"Magnum Principium" At Work. The Incredible "Credo" of Professor Melloni


Sandro Magister
A discussion has been prompted by the motu proprio “Magnum Principium” with which Pope Francis a few days ago redefined the responsibilities of the bishops and of the episcopal conferences in the translations of liturgical texts.
Meanwhile, however, there are those who are going rogue, without even being bishops. Like Professor Alberto Melloni, who on September 13 offered in grand style to the ecumenical patriarch of Constantinople, Bartholomew - on a visit to Bologna, to the foundation created by Giuseppe Dossetti and Giuseppe Alberigo, the captain of which today is Melloni - his own brand-new Italian translation of the Niceno-Constantinopolitan “Credo,” the one that is recited or sung at every Mass.
In presenting this creature of his, “ruminated over for a long time among several scholars and discussed with a philologist of the caliber of Silvia Ronchey,” Melloni said that he wanted “to leave the Latin Credo to its history,” along with that divisive “Filioque” which has never been part of the original Greek text. As if to resolve on his own in this way, by magic, centuries of schism between the Church of Rome and the Churches of the East.

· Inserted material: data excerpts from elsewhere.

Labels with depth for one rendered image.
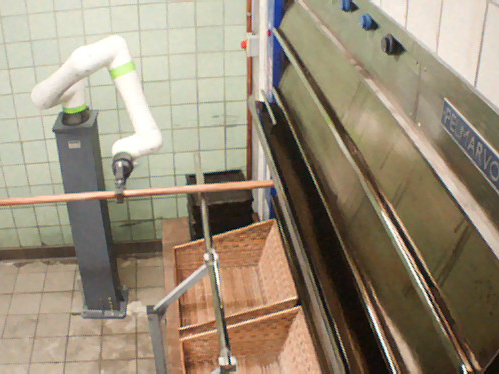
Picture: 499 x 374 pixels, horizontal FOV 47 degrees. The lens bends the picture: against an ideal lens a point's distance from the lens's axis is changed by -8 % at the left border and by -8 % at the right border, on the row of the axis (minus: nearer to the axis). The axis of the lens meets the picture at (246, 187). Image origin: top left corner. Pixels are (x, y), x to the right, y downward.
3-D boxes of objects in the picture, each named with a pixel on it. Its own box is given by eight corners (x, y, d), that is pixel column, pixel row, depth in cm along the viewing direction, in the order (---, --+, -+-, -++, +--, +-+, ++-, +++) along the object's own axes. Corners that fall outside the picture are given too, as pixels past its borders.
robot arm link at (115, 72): (89, 44, 252) (105, 36, 244) (111, 36, 261) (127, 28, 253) (105, 83, 257) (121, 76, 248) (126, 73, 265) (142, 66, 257)
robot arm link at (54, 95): (22, 93, 271) (72, 46, 233) (49, 82, 282) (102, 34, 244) (34, 117, 273) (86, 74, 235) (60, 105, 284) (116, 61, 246)
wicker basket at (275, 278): (275, 264, 297) (276, 216, 283) (297, 346, 249) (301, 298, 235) (173, 271, 292) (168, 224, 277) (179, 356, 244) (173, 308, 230)
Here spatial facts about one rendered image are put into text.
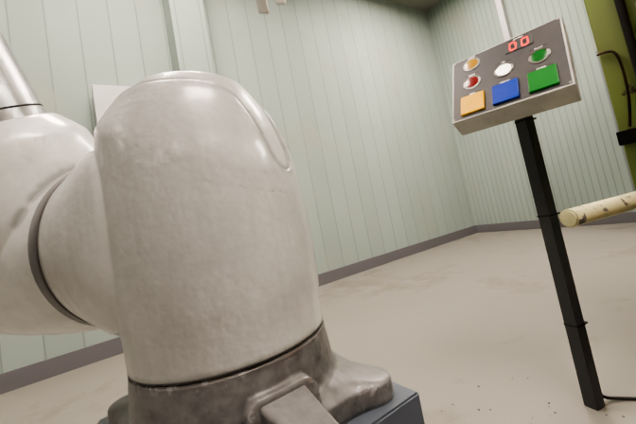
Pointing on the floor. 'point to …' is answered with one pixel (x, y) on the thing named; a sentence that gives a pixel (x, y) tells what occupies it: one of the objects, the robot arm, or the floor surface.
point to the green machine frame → (610, 29)
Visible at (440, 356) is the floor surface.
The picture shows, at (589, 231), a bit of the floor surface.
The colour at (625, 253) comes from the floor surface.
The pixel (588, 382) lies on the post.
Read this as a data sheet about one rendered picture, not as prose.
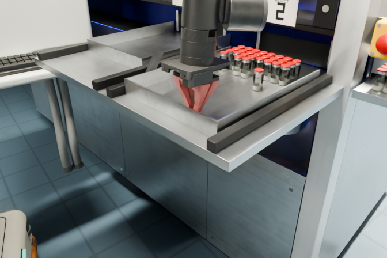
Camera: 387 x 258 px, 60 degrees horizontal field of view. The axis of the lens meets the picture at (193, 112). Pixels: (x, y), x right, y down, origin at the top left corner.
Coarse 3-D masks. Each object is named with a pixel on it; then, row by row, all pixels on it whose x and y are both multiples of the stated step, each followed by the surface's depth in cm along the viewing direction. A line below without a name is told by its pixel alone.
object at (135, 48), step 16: (128, 32) 106; (144, 32) 111; (160, 32) 116; (176, 32) 117; (96, 48) 95; (112, 48) 89; (128, 48) 100; (144, 48) 100; (160, 48) 100; (176, 48) 89; (128, 64) 86; (144, 64) 82
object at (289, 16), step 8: (272, 0) 80; (280, 0) 78; (288, 0) 77; (296, 0) 76; (272, 8) 81; (280, 8) 79; (288, 8) 78; (296, 8) 76; (272, 16) 81; (280, 16) 80; (288, 16) 78; (296, 16) 77; (288, 24) 79
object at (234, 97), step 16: (224, 48) 89; (128, 80) 69; (144, 80) 73; (160, 80) 76; (224, 80) 78; (240, 80) 78; (304, 80) 70; (144, 96) 66; (160, 96) 62; (176, 96) 70; (224, 96) 70; (240, 96) 70; (256, 96) 70; (272, 96) 63; (176, 112) 60; (192, 112) 57; (208, 112) 63; (224, 112) 63; (240, 112) 57; (208, 128) 55; (224, 128) 55
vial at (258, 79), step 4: (256, 72) 70; (256, 76) 71; (260, 76) 70; (256, 80) 71; (260, 80) 71; (256, 84) 71; (260, 84) 71; (252, 88) 73; (256, 88) 72; (260, 88) 72
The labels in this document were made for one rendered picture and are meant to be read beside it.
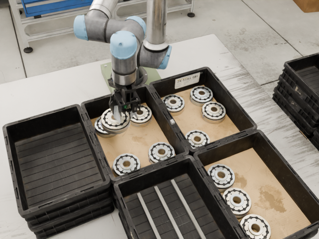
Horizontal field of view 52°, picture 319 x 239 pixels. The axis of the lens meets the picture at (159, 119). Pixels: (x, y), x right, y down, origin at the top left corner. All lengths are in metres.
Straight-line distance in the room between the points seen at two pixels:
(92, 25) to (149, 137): 0.53
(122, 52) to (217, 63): 1.05
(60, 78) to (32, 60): 1.33
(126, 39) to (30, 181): 0.66
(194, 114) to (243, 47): 1.92
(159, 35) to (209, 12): 2.28
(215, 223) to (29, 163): 0.72
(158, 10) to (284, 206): 0.89
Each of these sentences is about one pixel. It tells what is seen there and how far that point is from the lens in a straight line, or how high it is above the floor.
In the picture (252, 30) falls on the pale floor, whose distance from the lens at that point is 3.56.
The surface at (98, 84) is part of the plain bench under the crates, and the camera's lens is 1.78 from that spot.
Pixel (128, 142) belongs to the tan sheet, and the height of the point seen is 0.83.
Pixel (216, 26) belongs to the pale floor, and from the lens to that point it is 3.53.
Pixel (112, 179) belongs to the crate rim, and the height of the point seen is 0.93.
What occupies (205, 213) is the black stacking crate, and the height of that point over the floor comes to 0.83.
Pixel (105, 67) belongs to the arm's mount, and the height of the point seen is 0.76.
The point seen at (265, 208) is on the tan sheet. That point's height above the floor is 0.83.
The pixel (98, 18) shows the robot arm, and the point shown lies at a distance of 1.09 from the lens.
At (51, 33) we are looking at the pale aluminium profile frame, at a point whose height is 0.14.
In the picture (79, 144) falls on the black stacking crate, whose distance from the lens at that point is 1.37.
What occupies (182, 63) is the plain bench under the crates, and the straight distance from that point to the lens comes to 1.90.
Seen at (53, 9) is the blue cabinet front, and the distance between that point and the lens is 3.12.
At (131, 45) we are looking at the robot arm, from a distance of 0.94.
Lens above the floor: 1.91
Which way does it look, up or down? 49 degrees down
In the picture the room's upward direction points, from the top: 3 degrees clockwise
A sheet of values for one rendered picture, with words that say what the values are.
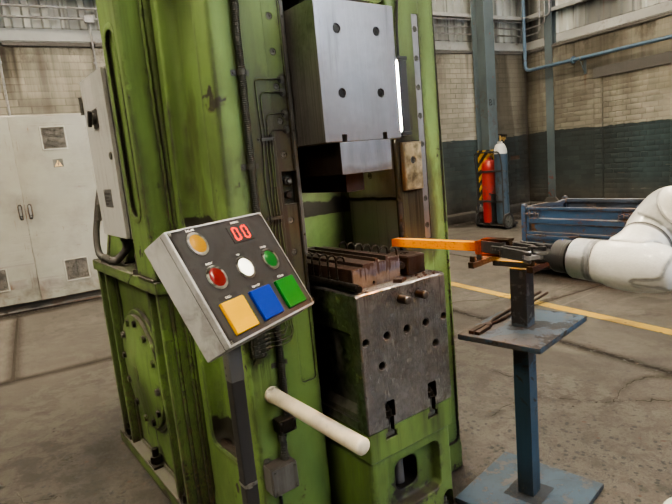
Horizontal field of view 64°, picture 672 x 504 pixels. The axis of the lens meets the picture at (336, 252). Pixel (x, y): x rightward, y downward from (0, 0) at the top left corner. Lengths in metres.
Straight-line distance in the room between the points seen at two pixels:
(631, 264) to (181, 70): 1.45
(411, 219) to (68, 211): 5.20
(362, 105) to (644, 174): 8.46
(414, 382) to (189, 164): 1.05
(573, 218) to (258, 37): 4.19
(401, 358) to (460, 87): 8.57
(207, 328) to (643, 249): 0.88
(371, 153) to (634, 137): 8.48
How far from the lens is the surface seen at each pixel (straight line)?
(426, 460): 2.07
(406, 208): 1.98
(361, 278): 1.67
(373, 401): 1.73
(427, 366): 1.86
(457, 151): 9.93
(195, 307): 1.16
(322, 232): 2.16
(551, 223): 5.55
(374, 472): 1.84
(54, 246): 6.73
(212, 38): 1.62
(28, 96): 7.43
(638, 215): 1.30
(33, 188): 6.70
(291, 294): 1.33
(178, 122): 1.94
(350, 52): 1.68
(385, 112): 1.74
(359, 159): 1.65
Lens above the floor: 1.31
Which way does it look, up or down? 10 degrees down
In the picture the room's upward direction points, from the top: 5 degrees counter-clockwise
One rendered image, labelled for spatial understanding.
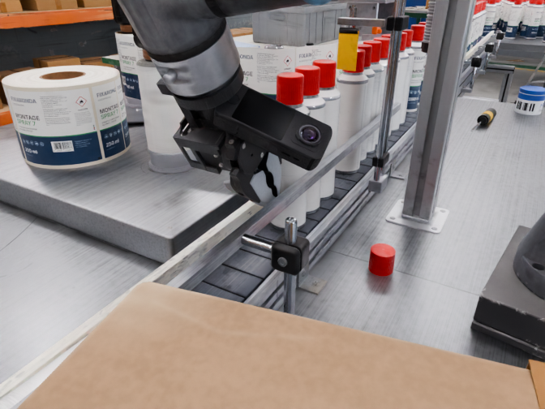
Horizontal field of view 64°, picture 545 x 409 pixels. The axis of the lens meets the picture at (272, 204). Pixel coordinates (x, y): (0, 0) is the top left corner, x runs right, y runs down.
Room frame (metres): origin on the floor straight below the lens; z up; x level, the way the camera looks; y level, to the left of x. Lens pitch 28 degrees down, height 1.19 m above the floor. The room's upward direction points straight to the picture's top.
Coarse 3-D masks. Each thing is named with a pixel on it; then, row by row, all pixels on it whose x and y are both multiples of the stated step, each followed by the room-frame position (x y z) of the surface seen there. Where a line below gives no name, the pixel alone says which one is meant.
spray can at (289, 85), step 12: (288, 72) 0.55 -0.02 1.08; (288, 84) 0.52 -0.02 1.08; (300, 84) 0.53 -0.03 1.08; (288, 96) 0.52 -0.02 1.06; (300, 96) 0.53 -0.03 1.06; (300, 108) 0.52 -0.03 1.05; (288, 168) 0.51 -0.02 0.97; (300, 168) 0.52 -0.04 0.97; (288, 180) 0.51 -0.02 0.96; (300, 204) 0.52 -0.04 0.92; (288, 216) 0.51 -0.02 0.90; (300, 216) 0.52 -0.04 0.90; (276, 228) 0.52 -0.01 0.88; (300, 228) 0.52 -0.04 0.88
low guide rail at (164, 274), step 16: (240, 208) 0.51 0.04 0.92; (256, 208) 0.53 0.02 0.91; (224, 224) 0.47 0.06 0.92; (240, 224) 0.50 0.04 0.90; (208, 240) 0.44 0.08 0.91; (176, 256) 0.40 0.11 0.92; (192, 256) 0.41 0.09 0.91; (160, 272) 0.37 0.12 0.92; (176, 272) 0.39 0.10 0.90; (112, 304) 0.32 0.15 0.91; (96, 320) 0.30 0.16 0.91; (80, 336) 0.28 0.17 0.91; (48, 352) 0.26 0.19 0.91; (32, 368) 0.25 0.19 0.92; (0, 384) 0.23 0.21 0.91; (16, 384) 0.23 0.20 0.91
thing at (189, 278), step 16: (368, 128) 0.71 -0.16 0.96; (352, 144) 0.64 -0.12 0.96; (336, 160) 0.58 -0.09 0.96; (304, 176) 0.51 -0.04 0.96; (320, 176) 0.54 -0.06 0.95; (288, 192) 0.47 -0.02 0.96; (272, 208) 0.43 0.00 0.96; (256, 224) 0.40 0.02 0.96; (224, 240) 0.36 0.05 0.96; (240, 240) 0.37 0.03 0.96; (208, 256) 0.33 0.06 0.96; (224, 256) 0.34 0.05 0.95; (192, 272) 0.31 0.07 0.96; (208, 272) 0.32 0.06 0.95; (192, 288) 0.30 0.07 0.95
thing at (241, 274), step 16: (416, 112) 1.09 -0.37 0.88; (400, 128) 0.96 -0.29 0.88; (368, 160) 0.77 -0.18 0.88; (336, 176) 0.70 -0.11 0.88; (352, 176) 0.70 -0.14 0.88; (336, 192) 0.63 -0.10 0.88; (320, 208) 0.58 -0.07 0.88; (272, 240) 0.49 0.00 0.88; (240, 256) 0.45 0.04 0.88; (256, 256) 0.45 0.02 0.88; (224, 272) 0.42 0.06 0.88; (240, 272) 0.42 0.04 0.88; (256, 272) 0.42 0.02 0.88; (208, 288) 0.39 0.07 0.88; (224, 288) 0.39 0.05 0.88; (240, 288) 0.39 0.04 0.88; (256, 288) 0.40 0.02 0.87
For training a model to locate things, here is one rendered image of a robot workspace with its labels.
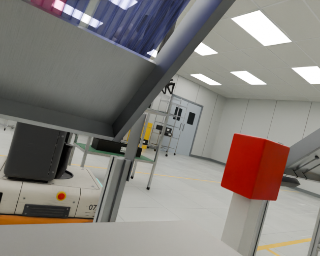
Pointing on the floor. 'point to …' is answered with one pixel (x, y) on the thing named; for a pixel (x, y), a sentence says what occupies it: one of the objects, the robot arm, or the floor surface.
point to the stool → (2, 124)
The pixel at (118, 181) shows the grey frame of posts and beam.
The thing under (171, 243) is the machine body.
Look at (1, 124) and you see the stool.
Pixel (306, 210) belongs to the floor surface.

In reality, without much horn-tooting over unlikely ecumenical miracles, John Paul II and Benedict XVI () had already, on several occasions, recited the “Credo” in the original Greek text without the “Filioque,” together with patriarchs of Constantinople:
Credo
But here comes Melloni with his own “Credo,” translated from the Greek into a very bizarre Italian, capable according to him of finally “reviving the hidden rhymes of the common faith and the thrum of that ‘One’ which seems like a refrain.”
It has to be read to be believed. With the line breaks, punctuation, parentheses, syntax of Melloni himself. A text that is already unpronounceable in Italian. But one that should find its equally bizarre matches in other languages, with effects that can be sampled in the replicas in English, Spanish, and French proposed here in jest by Settimo Cielo.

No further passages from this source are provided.